Problem statement:
Find every line containing the string "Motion" in the data below, and report how many there are, with no other words.

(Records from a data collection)

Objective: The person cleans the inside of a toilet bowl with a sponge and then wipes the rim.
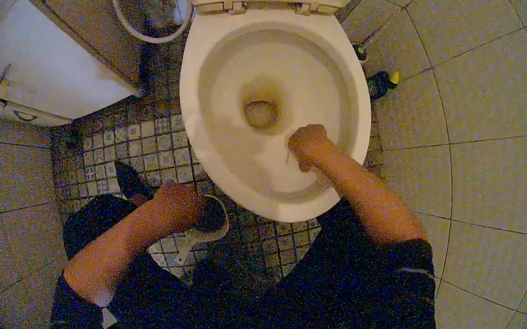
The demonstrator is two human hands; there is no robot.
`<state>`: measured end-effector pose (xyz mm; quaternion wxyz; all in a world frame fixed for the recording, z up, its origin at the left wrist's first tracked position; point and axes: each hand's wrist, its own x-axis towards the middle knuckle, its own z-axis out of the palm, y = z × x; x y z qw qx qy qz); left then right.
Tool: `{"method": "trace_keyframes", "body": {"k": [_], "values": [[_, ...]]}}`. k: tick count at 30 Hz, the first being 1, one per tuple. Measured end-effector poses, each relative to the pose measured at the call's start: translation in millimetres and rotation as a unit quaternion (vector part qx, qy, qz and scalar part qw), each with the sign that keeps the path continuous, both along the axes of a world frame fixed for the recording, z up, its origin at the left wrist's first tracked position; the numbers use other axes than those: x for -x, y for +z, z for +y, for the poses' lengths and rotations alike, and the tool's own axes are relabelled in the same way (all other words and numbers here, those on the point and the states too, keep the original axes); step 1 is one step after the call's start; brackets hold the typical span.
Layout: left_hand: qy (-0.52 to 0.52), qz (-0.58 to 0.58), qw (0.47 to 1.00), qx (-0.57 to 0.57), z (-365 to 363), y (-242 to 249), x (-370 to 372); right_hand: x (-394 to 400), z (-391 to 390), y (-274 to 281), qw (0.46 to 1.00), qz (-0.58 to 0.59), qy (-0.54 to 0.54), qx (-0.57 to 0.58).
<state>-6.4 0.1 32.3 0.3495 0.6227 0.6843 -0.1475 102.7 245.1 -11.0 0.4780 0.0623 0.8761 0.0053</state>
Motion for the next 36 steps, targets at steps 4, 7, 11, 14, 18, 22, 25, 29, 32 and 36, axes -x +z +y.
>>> {"method": "trace_keyframes", "body": {"k": [4, 7, 11, 14, 18, 22, 25, 29, 32, 36], "values": [[-0.005, 0.005, 1.000, 0.003, 0.1, 0.6, 1.1, 4.4, -35.5, 2.4, 0.997, 0.035, 0.067, 0.030], [-0.011, 0.002, 1.000, 0.009, 0.0, -4.3, -0.3, 2.2, -18.6, 17.1, 0.993, 0.058, -0.012, 0.103], [-0.016, 0.002, 1.000, 0.013, 1.6, 0.1, 2.8, 2.8, 3.0, -11.6, 0.998, 0.037, -0.023, -0.052], [-0.002, 0.013, 1.000, 0.021, 2.4, -5.5, 7.7, 6.4, -27.0, 1.9, 0.993, 0.081, -0.007, 0.083], [0.013, -0.038, 0.999, 0.025, 3.2, 2.3, 20.6, -2.3, -22.2, 25.3, 0.975, 0.165, -0.089, 0.115], [0.030, -0.174, 0.980, -0.086, -4.0, 7.4, 21.6, -13.0, -8.1, 62.2, 0.882, 0.409, -0.164, 0.166], [0.128, -0.289, 0.916, -0.247, -1.3, 24.3, 6.0, -25.7, -29.2, 112.2, 0.731, 0.432, -0.392, 0.354], [0.329, -0.385, 0.758, -0.412, 21.5, 52.9, -32.9, -39.2, -58.1, 121.9, 0.528, 0.516, -0.461, 0.493], [0.337, -0.461, 0.698, -0.431, 44.3, 53.9, -49.9, -49.4, -73.0, 125.7, 0.446, 0.536, -0.478, 0.534], [0.393, -0.529, 0.621, -0.425, 64.9, 65.6, -72.2, -56.0, -63.9, 108.7, 0.436, 0.555, -0.482, 0.519]]}}
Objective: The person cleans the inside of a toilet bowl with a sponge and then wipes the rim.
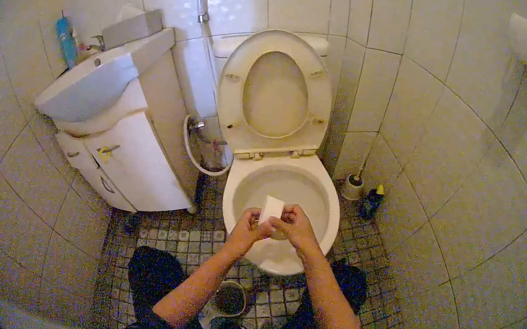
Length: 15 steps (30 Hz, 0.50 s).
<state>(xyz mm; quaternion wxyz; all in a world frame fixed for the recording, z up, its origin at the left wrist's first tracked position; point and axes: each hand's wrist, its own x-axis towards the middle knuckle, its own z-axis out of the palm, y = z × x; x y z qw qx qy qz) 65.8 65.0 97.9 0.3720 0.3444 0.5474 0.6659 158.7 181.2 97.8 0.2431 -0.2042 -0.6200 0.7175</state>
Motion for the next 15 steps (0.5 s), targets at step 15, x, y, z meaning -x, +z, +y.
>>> {"method": "trace_keyframes", "body": {"k": [15], "values": [[-0.170, 0.357, 0.881, 0.260, 62.6, -36.4, 20.6, -53.8, 87.4, 21.4, 0.960, -0.006, -0.277, -0.031]]}}
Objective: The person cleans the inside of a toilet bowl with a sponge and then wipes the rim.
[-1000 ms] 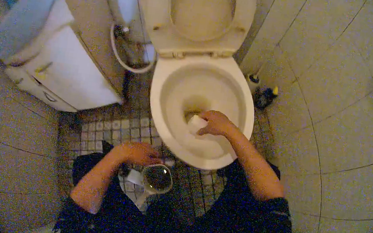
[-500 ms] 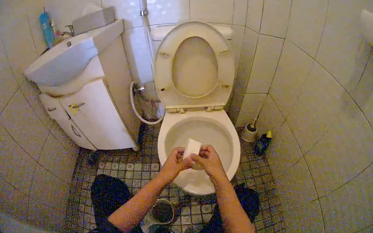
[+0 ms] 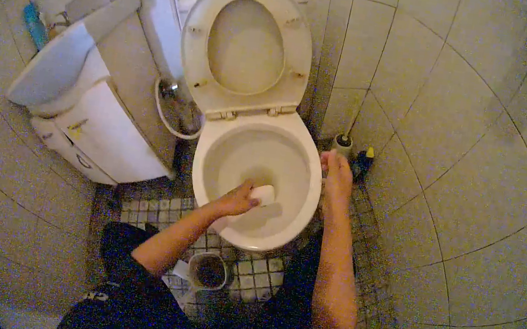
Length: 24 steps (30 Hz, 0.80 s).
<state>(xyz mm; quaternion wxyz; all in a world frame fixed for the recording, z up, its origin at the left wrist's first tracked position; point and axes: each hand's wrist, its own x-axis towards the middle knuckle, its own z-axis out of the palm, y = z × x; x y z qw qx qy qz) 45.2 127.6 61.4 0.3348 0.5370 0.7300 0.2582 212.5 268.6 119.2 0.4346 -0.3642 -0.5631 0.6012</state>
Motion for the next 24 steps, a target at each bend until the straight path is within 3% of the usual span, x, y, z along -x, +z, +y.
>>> {"method": "trace_keyframes", "body": {"k": [1, 3, 10, 12, 13, 15, 16, 18, 21, 24], "values": [[0.002, -0.011, 1.000, 0.003, 11.5, -23.4, 1.5, 0.9, 2.4, 0.2, 1.000, 0.010, -0.002, 0.019], [-0.001, 0.089, 0.995, -0.051, 42.5, -83.9, 7.0, 6.7, 6.3, -3.5, 1.000, -0.008, 0.003, 0.003], [-0.031, 0.051, 0.997, 0.041, 94.4, -125.9, -8.1, 20.1, 19.0, -14.9, 0.988, -0.129, 0.040, -0.071], [-0.031, 0.109, 0.991, 0.070, 100.9, -130.8, -7.4, 21.5, 20.5, -15.3, 0.987, -0.134, 0.051, -0.073], [-0.031, 0.101, 0.992, 0.073, 106.9, -162.9, -7.2, 21.5, 20.6, -16.1, 0.987, -0.130, 0.058, -0.075], [0.061, 0.300, 0.950, -0.057, 125.8, -251.7, -7.4, 23.0, 21.0, -16.2, 0.985, -0.138, 0.064, -0.076], [0.062, 0.294, 0.952, -0.056, 127.9, -243.8, -12.1, 24.0, 21.9, -15.7, 0.985, -0.137, 0.067, -0.079], [0.090, 0.092, 0.988, 0.085, 126.5, -191.1, -24.3, 25.8, 22.4, -13.8, 0.985, -0.136, 0.072, -0.072], [0.044, 0.045, 0.989, 0.133, 116.7, -116.6, -40.4, 28.5, 17.9, -11.4, 0.985, -0.141, 0.082, -0.058], [0.087, 0.098, 0.990, 0.052, 129.9, -195.4, -23.2, 30.5, 14.7, -9.1, 0.984, -0.145, 0.090, -0.050]]}}
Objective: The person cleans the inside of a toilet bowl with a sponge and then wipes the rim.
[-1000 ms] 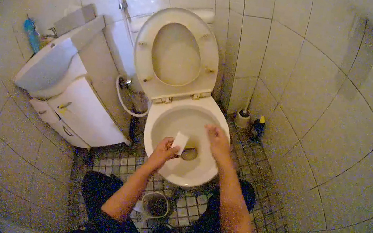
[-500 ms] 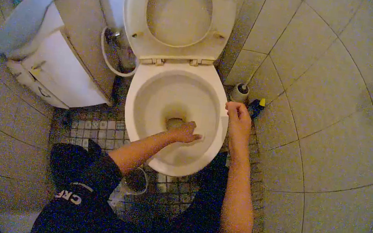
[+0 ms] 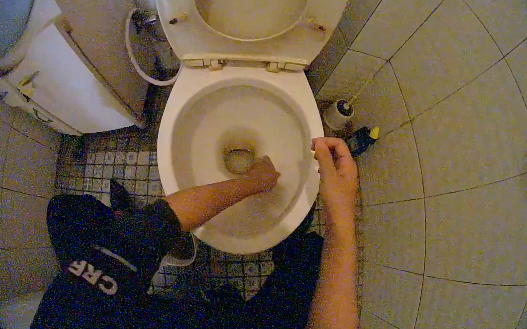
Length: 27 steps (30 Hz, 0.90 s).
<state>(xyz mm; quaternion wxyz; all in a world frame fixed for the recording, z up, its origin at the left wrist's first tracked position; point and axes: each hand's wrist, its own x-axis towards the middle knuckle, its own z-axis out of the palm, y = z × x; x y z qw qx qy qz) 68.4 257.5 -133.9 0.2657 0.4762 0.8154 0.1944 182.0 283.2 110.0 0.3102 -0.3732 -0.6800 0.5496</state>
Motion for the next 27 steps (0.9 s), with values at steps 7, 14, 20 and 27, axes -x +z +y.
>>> {"method": "trace_keyframes", "body": {"k": [7, 14, 20, 27], "values": [[0.073, -0.124, 0.989, 0.029, -6.3, 65.8, -27.9, 2.6, -3.0, 2.7, 1.000, -0.007, -0.014, 0.011], [0.070, -0.056, 0.996, 0.015, -5.6, 77.8, -30.7, 5.7, -2.5, -1.4, 1.000, -0.022, -0.016, -0.011], [0.043, -0.017, 0.999, 0.026, -3.9, 44.1, -16.4, 9.6, 3.1, -3.4, 1.000, -0.007, 0.011, -0.014], [0.026, -0.074, 0.996, 0.037, -4.8, 88.4, -23.8, 5.3, 1.2, -8.0, 1.000, 0.015, 0.013, 0.000]]}}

Finished task:
4